● **Your goal**
If a line in the data below contains the word "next", copy it out.

===============

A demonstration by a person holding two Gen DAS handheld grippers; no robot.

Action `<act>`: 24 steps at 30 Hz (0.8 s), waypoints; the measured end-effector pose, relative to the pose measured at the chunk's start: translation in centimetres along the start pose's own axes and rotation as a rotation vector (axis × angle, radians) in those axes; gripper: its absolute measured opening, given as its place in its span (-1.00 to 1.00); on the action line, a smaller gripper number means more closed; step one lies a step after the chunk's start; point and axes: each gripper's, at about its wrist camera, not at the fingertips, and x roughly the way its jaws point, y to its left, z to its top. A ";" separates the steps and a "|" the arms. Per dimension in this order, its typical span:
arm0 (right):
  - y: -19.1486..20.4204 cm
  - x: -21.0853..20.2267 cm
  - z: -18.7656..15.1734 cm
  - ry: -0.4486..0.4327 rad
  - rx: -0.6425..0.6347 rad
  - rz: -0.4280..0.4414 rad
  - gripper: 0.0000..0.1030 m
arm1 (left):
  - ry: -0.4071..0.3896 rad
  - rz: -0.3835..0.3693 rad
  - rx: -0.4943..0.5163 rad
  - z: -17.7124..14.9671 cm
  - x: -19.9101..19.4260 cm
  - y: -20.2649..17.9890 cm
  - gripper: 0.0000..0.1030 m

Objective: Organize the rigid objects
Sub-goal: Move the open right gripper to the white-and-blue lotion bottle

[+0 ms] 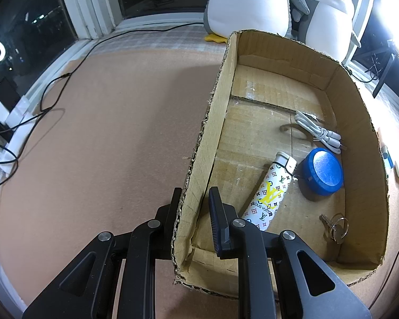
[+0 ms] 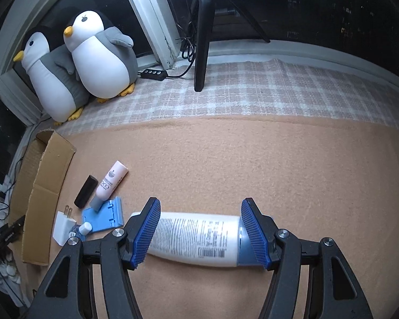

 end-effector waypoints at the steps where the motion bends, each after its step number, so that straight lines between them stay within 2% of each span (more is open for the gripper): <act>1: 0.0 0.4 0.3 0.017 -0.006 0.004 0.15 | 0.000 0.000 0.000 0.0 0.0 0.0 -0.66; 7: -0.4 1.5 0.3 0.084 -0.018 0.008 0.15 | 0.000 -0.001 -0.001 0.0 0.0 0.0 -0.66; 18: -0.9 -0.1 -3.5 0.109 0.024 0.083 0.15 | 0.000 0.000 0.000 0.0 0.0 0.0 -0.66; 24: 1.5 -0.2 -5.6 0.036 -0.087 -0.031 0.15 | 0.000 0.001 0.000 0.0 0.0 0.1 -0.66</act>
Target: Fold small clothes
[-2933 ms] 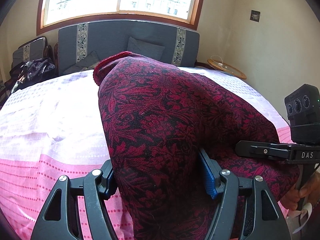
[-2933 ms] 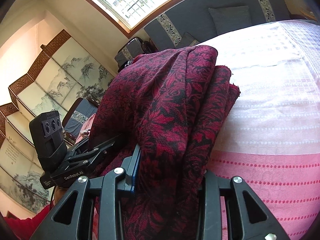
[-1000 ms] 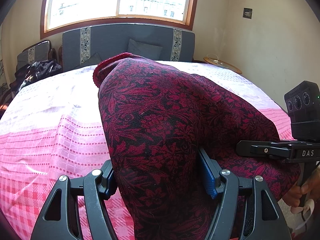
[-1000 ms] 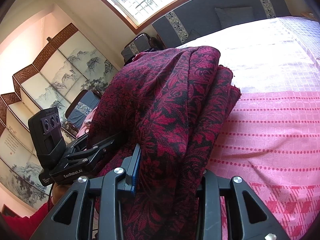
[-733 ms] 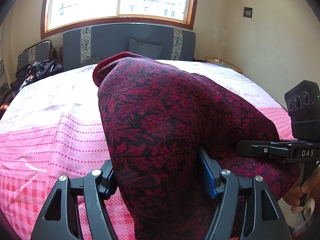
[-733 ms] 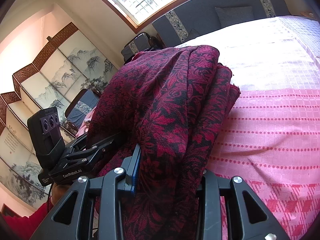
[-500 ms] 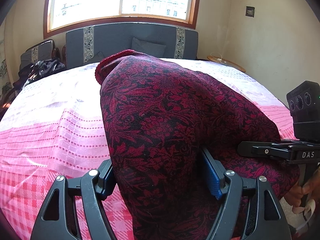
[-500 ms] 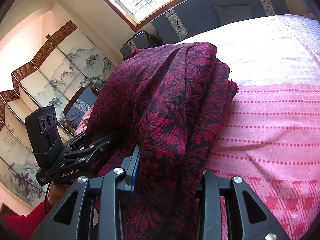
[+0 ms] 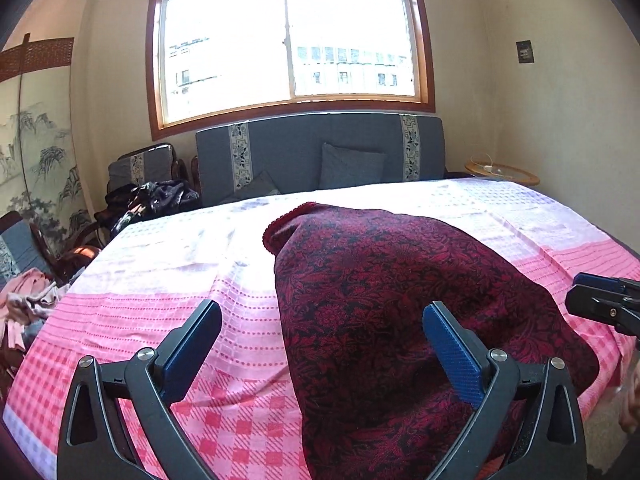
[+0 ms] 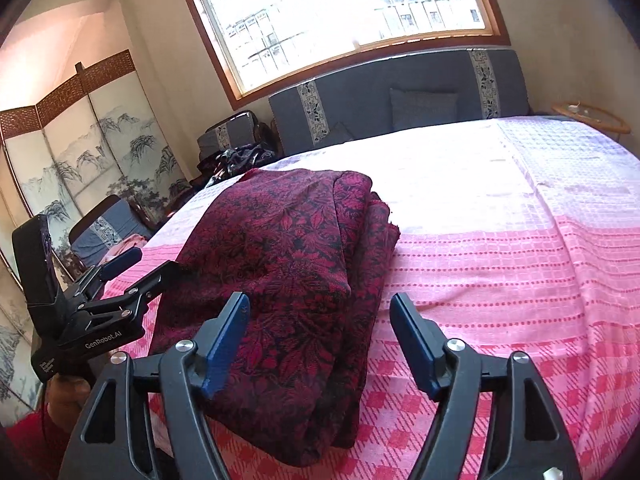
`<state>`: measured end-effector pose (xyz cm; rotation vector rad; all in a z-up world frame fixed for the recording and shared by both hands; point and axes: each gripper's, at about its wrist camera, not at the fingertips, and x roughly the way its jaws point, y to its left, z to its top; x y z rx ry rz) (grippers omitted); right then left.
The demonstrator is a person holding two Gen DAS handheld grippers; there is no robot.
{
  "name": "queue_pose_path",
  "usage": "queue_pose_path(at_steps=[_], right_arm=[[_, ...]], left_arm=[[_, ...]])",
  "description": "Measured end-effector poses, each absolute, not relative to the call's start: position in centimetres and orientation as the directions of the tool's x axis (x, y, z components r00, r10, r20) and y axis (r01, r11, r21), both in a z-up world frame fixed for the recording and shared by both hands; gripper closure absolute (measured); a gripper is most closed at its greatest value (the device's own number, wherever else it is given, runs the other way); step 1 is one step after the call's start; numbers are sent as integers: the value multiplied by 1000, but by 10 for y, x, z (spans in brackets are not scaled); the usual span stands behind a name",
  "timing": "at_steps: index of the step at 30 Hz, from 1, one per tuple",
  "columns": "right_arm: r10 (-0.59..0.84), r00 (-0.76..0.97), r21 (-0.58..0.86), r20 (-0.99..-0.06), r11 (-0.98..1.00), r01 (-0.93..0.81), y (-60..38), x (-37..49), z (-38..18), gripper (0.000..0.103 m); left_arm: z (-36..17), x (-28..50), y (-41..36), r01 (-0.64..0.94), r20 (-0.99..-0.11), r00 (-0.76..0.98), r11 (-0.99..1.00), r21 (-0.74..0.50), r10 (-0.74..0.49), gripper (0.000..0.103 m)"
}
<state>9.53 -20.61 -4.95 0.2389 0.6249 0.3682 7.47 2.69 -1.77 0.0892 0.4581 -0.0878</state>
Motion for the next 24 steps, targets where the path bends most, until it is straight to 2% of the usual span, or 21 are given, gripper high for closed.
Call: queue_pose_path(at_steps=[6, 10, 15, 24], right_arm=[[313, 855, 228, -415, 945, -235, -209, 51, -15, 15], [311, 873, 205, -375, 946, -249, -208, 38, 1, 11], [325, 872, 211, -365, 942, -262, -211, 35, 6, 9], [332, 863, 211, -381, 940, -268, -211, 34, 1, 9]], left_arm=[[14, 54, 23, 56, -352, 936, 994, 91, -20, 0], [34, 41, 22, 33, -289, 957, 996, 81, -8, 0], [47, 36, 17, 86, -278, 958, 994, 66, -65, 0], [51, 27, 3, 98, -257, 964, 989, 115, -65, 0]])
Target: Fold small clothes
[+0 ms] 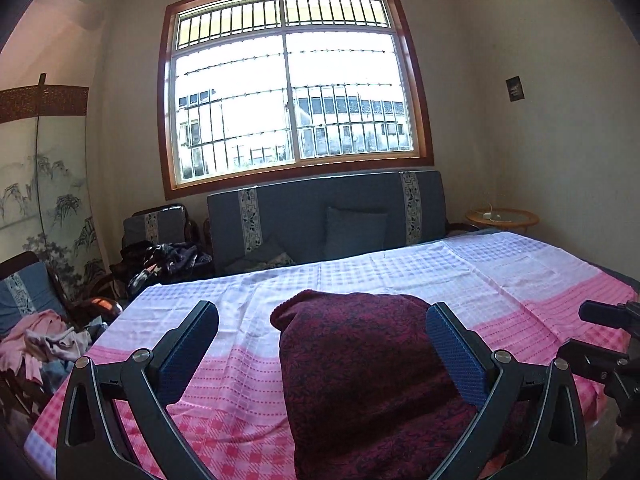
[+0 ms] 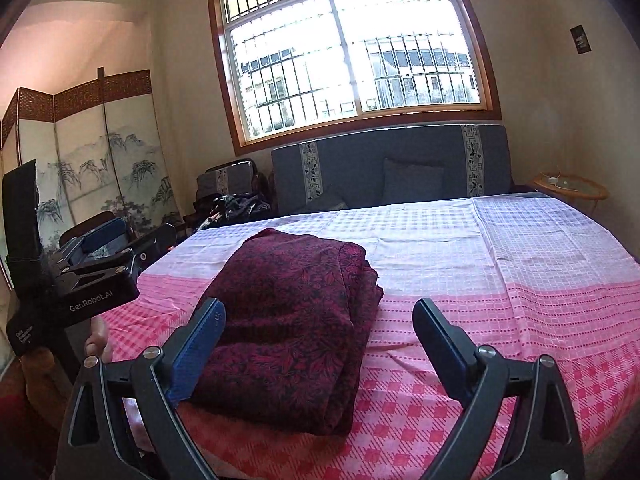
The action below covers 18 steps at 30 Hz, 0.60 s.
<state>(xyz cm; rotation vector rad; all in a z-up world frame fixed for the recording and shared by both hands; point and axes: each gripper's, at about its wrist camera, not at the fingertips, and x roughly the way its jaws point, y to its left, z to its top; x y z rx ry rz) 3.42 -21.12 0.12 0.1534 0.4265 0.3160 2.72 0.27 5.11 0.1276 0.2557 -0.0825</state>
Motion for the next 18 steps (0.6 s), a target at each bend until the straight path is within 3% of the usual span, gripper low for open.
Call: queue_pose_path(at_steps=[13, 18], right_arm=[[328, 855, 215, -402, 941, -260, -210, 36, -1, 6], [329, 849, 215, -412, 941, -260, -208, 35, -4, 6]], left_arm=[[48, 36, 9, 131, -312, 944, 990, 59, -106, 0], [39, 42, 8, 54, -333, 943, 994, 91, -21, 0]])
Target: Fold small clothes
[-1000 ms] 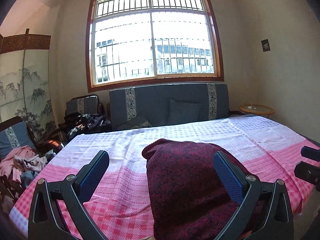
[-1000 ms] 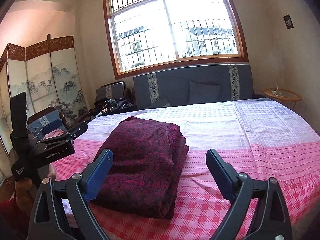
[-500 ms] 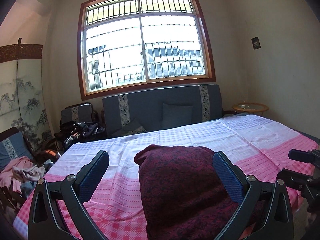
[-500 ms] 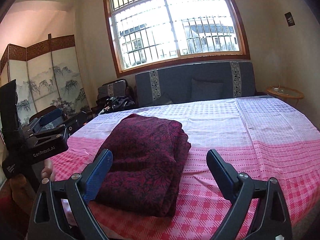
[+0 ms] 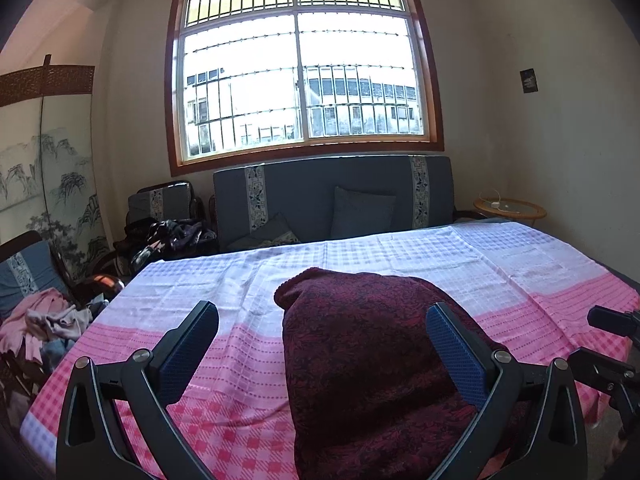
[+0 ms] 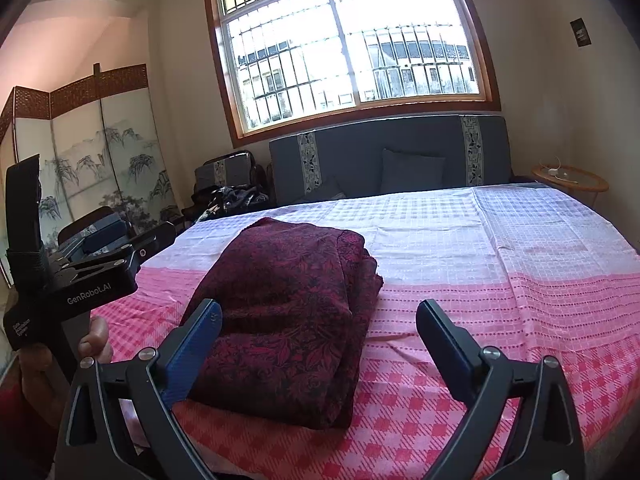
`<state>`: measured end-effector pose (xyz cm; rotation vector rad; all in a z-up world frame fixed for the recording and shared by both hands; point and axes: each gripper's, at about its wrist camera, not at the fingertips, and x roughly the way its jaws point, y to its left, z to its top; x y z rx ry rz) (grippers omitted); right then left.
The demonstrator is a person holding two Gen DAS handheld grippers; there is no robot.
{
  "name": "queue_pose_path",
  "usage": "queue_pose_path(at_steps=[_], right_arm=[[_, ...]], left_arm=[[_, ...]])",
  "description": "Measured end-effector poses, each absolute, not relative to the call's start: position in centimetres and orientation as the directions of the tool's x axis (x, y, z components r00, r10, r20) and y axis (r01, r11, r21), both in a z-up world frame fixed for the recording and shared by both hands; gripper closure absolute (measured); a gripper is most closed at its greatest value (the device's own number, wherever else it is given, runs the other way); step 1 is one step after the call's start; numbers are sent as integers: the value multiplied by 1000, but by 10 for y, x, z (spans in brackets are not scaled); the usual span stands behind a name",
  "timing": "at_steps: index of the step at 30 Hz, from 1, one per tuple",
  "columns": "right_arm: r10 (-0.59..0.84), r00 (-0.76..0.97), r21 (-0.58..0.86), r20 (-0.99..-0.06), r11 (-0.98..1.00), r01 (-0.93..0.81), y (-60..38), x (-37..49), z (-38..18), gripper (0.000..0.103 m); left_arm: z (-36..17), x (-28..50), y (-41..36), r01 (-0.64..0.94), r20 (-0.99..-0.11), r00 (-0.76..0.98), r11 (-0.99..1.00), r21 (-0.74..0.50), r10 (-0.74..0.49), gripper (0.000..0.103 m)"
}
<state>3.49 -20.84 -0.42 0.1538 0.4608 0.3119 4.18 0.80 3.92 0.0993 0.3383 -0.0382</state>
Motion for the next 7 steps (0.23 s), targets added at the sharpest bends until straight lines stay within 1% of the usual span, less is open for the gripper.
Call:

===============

● **Answer for this exercise**
Motion for the next 24 steps, targets where the path bends most, until it is straight to 2% of the usual span, or 21 are given, gripper high for closed.
Motion for the next 18 steps (0.6 s), a target at each bend until the straight path is within 3% of the usual span, gripper low for open.
Motion for the next 7 steps (0.23 s), targets added at the sharpest bends until straight lines stay within 1% of the usual span, less is open for the gripper.

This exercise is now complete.